2

I'm very new to the world of webscraping, I've just written some code to scrape the Indiegogo site when I manually download the page and that works great.

However, when I try to automate the script to fetch the page source for my list of urls, it fails no matter what method I use. I've attached my code to show the method I use and an image of the webpage when using Selenium to fetch the page. The site itself seems to reject any request not coming from me manually pointing my browser at each individual page.

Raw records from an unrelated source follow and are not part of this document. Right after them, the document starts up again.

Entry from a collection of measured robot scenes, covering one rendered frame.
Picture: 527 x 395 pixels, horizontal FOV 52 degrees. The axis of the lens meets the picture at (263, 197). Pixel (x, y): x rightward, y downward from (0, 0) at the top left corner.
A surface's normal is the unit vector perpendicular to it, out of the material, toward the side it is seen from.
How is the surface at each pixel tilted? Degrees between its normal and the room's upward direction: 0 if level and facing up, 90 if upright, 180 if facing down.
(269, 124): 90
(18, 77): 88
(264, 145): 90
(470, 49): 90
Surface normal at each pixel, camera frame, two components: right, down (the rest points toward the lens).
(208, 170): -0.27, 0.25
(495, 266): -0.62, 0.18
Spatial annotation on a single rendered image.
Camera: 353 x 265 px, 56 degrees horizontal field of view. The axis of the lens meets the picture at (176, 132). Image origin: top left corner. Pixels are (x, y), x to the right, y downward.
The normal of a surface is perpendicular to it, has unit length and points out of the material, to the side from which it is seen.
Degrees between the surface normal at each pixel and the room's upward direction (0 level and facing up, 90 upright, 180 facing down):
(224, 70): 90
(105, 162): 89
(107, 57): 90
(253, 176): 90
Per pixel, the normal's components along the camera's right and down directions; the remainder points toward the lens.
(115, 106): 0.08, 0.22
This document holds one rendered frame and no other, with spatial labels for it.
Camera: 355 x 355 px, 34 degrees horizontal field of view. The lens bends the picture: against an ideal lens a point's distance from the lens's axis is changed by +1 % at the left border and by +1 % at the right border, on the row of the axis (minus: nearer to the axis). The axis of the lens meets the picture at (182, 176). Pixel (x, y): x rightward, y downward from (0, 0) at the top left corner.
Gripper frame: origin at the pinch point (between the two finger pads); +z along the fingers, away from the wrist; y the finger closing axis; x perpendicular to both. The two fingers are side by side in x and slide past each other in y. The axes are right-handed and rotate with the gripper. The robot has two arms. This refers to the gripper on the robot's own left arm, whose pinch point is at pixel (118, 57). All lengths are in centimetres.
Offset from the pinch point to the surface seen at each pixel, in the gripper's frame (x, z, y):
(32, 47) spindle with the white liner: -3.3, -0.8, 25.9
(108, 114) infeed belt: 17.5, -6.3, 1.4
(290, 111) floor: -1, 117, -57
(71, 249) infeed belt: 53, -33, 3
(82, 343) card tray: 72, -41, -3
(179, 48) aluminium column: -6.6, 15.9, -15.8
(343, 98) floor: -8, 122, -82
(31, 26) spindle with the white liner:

When I use requests to retrieve the page, it comes back with a 416 error.

Any help would be massively appreciated.

from bs4 import BeautifulSoup
import requests
import csv
from selenium import webdriver

#open list of unique indiegogo urls
f=open('urls.dat') 
urls = [url.strip() for url in f.readlines()]
f.close()
#prepare csv output file for writing results to
resultFile = open("output.csv",'wb')
headers = ["id", "url", "category", "created", "ends", "country", "currency", "goal", "funds", "funders"]
wr = csv.writer(resultFile, dialect='excel')
wr.writerow(headers)

#chromedriver = ...PATH_TO_YOUR_CHROMEDRIVER
#driver = webdriver.Chrome(chromedriver)
#driver = webdriver.Firefox()
#if using selenium, uncomment relevant webdriver

def getUrl(urls):
   for i in range (0,50713):
    print urls[i]       

    #res = requests.get(urls[i], headers=headers)
    #time.sleep(10)
    #soup = BeautifulSoup(res.text,'html.parser')

    #find the CDATA section where the parameters are listed 
    cdata = data.find(text=re.compile("CDATA"))
    #print cdata, len(cdata)
    #what parameters do we want, listed here
    country=[]
    currency=[]
    category=[]
    id=[]
    funders=[]
    funds=[]
    created=[]
    ends=[]
    goal=[]

The image is what I get when I use Selenium to crawl the site. Each page should pop up as it gets the html code. No matter what delay I use, it results in the same

  • Yeah, that's Distil Networks detecting the selenium-powered browser, see more at http://stackoverflow.com/a/33403473/771848. – alecxe Jan 19 '16 at 04:42
  • Damn, that's what I thought. It looks as though it'll be very tough to automate any sort of request in that case. Thanks for pointing me in the right direction though. – John Burton Jan 20 '16 at 06:06

0 Answers0